WHAT THE TASK REQUIRES: Please copy each line of the listing below precisely, excluding the images.

○ ○ ○ ○ ○ ○ ○

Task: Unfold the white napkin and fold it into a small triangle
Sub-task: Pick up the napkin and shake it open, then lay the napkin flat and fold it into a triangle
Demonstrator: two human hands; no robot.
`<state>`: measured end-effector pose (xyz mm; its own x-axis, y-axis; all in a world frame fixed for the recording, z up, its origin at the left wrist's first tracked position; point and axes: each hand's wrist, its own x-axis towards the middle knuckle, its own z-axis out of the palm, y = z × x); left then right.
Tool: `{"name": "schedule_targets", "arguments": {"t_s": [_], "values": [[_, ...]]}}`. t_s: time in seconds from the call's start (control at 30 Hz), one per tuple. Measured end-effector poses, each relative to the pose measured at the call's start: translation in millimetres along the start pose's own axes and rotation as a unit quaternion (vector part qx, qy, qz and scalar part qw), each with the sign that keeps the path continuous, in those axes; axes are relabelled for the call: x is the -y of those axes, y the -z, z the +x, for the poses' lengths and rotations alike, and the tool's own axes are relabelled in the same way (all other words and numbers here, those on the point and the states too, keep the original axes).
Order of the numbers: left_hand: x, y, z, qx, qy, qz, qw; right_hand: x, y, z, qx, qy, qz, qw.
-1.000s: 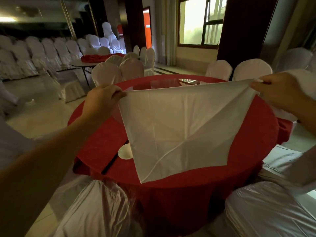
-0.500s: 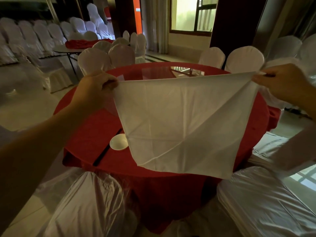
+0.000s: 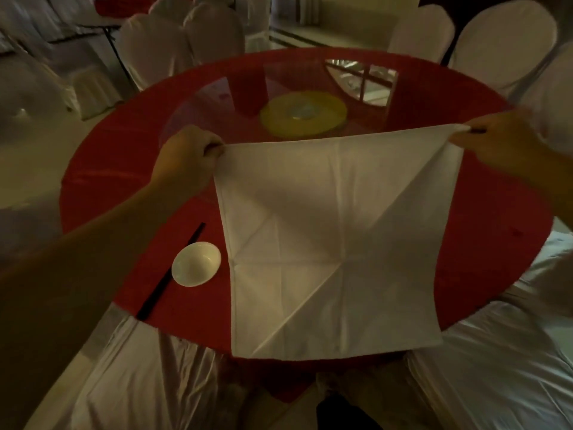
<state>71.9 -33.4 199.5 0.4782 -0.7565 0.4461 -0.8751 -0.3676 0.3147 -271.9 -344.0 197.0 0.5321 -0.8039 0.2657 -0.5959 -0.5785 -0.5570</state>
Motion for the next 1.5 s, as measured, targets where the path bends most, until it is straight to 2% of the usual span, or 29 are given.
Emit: {"name": "schedule_targets", "arguments": {"t_s": [0.23, 0.37, 0.43, 0.6, 0.7, 0.83, 0.93, 1.0, 1.1, 1.2, 1.3, 1.4, 1.5], "values": [[60, -135, 64, 0.071, 0.114, 0.033, 0.990, -52, -122, 112, 0.087, -0.055, -0.036, 0.994], [84, -198, 75, 0.082, 0.241, 0.046, 0.966, -71, -185, 148, 0.074, -0.094, -0.029, 0.992], [82, -221, 69, 0.082, 0.259, 0.046, 0.961, -76, -205, 153, 0.058, -0.101, -0.032, 0.993], [46, -251, 32, 0.053, 0.155, 0.049, 0.985, -73, -228, 123, 0.013, -0.099, -0.004, 0.995], [3, -264, -5, 0.053, 0.135, 0.005, 0.989, -55, -239, 69, 0.036, -0.058, 0.032, 0.997], [-59, -279, -76, 0.140, 0.111, -0.035, 0.983, -15, -256, -39, 0.132, -0.007, 0.086, 0.987], [-79, -284, -121, 0.237, 0.100, -0.029, 0.966, 7, -268, -103, 0.149, 0.019, 0.099, 0.984], [-87, -281, -142, 0.291, 0.068, 0.000, 0.954, 17, -275, -131, 0.188, 0.014, 0.113, 0.975], [-89, -279, -164, 0.310, 0.029, 0.049, 0.949, 20, -290, -155, 0.242, 0.011, 0.122, 0.962], [-82, -279, -177, 0.303, 0.009, 0.086, 0.949, 11, -295, -169, 0.249, 0.081, 0.090, 0.961], [-78, -281, -181, 0.299, 0.013, 0.087, 0.950, -6, -294, -171, 0.233, 0.123, -0.015, 0.964], [-73, -281, -183, 0.294, 0.051, 0.085, 0.951, -31, -285, -169, 0.234, 0.115, -0.122, 0.958], [-58, -277, -185, 0.283, 0.087, 0.084, 0.951, -63, -270, -162, 0.225, 0.067, -0.192, 0.953]]}}
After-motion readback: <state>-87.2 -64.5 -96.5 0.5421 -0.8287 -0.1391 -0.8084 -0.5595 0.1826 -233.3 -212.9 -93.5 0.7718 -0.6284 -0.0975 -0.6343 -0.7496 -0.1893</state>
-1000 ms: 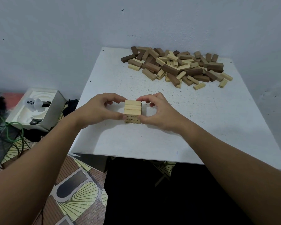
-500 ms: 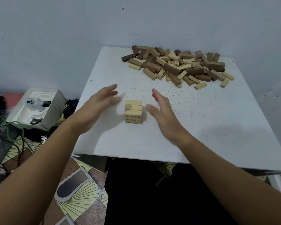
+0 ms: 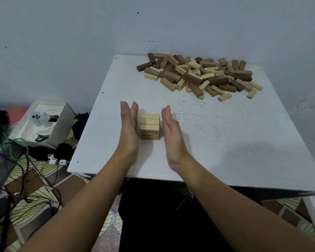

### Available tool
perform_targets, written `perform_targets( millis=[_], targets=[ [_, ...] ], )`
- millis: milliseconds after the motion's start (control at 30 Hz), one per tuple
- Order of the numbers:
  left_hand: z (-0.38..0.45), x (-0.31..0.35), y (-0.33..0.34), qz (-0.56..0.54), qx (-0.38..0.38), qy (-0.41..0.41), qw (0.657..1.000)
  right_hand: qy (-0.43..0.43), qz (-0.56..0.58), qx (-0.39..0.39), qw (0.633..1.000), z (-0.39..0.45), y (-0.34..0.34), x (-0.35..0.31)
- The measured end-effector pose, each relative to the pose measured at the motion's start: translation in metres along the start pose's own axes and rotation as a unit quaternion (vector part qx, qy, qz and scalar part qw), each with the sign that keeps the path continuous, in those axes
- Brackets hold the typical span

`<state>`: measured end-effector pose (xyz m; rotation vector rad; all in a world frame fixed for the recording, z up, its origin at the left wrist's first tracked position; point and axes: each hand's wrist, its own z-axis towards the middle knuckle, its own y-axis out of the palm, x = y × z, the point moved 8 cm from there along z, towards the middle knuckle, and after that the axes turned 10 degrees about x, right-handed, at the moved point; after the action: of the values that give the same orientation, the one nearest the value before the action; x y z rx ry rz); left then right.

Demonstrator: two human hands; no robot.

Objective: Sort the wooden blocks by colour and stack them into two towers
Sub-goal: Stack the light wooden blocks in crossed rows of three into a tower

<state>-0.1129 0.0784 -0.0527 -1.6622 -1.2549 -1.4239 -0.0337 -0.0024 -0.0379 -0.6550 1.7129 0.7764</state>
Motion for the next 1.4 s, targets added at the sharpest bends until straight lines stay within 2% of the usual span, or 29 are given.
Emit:
perform_targets(
  millis=[333,733,1400],
  targets=[
    [-0.004,-0.006,0.009,-0.003,-0.011,0.001,1.000,0.018,-0.011,-0.014,1.000,0.006,0.005,0.019],
    [-0.005,-0.006,0.007,-0.010,0.010,0.012,1.000,0.012,-0.016,-0.007,1.000,0.009,0.006,0.025],
    [-0.002,-0.004,0.003,-0.003,0.017,0.012,1.000,-0.025,-0.018,-0.003,1.000,0.011,0.004,0.024]
  ],
)
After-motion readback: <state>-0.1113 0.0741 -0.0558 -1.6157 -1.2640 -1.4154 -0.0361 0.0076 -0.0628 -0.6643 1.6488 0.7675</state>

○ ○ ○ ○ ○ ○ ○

FINISHED TASK:
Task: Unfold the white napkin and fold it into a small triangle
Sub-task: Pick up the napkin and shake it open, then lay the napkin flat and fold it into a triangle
Demonstrator: two human hands; no robot.
`<state>`: measured end-effector pose (xyz mm; its own x-axis, y-axis; all in a world frame fixed for the recording, z up, its origin at the left wrist's first tracked position; point and axes: each hand's wrist, its own x-axis towards the middle knuckle, its own z-axis out of the palm, y = z × x); left then right.
Tool: `{"name": "schedule_targets", "arguments": {"t_s": [_], "values": [[_, ...]]}}`. t_s: time in seconds from the call's start (control at 30 Hz), one per tuple. Measured end-effector poses, each relative to the pose measured at the call's start: translation in millimetres along the start pose's own axes and rotation as a unit quaternion (vector part qx, qy, qz and scalar part qw), each with the sign that keeps the path continuous, in those axes; axes are relabelled for the call: x is the -y of those axes, y the -z, z the +x, for the poses' lengths and rotations alike, and the tool's own axes are relabelled in the same way (all other words and numbers here, those on the point and the states too, keep the original axes).
Order of the numbers: left_hand: x, y, z, qx, qy, qz, qw; right_hand: x, y, z, qx, qy, qz, qw.
-1.000s: 
-0.500s: 
+0.000s: 
<state>71.9 -33.4 199.5 0.4782 -0.7565 0.4461 -0.8751 -0.3676 0.3147 -271.9 -344.0 197.0 0.5321 -0.8039 0.2657 -0.5959 -0.5785 -0.5570</state>
Motion for the next 1.5 s, as measured, targets where the path bends most, until it is straight to 2% of the usual span, or 29 are given.
Emit: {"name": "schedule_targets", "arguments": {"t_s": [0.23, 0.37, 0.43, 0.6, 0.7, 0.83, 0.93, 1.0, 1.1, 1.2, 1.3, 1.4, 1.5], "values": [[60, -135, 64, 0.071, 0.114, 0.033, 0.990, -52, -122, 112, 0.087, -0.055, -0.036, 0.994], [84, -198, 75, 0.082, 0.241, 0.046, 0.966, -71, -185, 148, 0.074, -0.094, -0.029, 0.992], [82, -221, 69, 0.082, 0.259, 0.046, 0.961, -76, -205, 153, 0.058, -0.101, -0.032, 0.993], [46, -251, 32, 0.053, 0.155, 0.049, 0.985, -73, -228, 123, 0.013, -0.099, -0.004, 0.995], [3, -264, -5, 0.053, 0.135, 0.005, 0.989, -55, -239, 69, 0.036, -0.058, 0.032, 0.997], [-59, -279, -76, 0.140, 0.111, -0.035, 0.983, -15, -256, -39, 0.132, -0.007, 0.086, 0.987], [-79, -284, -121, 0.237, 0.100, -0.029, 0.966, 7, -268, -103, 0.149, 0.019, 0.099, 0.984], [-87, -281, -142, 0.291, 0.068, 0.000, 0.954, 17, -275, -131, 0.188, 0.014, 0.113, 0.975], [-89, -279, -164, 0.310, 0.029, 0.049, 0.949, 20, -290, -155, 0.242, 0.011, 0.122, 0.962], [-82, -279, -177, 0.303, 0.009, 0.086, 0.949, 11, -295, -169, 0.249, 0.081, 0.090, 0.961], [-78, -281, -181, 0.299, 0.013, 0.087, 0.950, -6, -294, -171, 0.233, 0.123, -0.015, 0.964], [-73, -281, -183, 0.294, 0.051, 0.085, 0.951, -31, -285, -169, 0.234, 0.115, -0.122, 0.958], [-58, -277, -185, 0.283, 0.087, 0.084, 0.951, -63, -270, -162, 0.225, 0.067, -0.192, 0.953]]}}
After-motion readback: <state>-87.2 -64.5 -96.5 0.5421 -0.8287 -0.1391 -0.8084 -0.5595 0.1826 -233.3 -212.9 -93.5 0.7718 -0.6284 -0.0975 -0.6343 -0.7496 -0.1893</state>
-1000 ms: 
-500 ms: 
+0 ms: 

### Available tool
perform_targets, written `perform_targets( millis=[_], targets=[ [_, ...] ], )`
- millis: milliseconds after the motion's start (control at 30 Hz), one per tuple
- Order of the numbers:
  left_hand: z (-0.38..0.45), x (-0.31..0.35), y (-0.33..0.34), qz (-0.56..0.54), qx (-0.38..0.38), qy (-0.41..0.41), qw (0.657..1.000)
  right_hand: qy (-0.43..0.43), qz (-0.56..0.58), qx (-0.39..0.39), qw (0.633..1.000), z (-0.39..0.45), y (-0.34..0.34), x (-0.35..0.31)
- The measured end-effector pose, each relative to the pose measured at the motion's start: translation in metres along the start pose's own axes and rotation as a unit quaternion (vector part qx, qy, qz and scalar part qw), each with the sign that keeps the path continuous, in those axes
- Brackets hold the typical span

`<state>`: measured end-effector pose (xyz m; rotation vector rad; all in a world frame fixed for the recording, z up, its origin at the left wrist's first tracked position; point and axes: each hand's wrist, its own z-axis towards the middle knuckle, its own y-axis out of the palm, x = y × z, the point moved 8 cm from there along z, towards the middle knuckle, and after that the axes turned 10 degrees about x, right-handed, at the moved point; after the action: of the values that give the same orientation, the one nearest the value before the action; x y z rx ry rz); left then right.

Demonstrator: two human hands; no robot.

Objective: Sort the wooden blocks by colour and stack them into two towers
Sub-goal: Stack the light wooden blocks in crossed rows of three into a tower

<state>-0.1129 0.0784 -0.0527 -1.6622 -1.2549 -1.4239 -0.0337 -0.0024 -0.0379 -0.6550 1.7129 0.7764</state>
Motion for the next 1.4 s, targets added at the sharpest bends until straight lines stay within 2% of the usual span, or 29 are given.
Emit:
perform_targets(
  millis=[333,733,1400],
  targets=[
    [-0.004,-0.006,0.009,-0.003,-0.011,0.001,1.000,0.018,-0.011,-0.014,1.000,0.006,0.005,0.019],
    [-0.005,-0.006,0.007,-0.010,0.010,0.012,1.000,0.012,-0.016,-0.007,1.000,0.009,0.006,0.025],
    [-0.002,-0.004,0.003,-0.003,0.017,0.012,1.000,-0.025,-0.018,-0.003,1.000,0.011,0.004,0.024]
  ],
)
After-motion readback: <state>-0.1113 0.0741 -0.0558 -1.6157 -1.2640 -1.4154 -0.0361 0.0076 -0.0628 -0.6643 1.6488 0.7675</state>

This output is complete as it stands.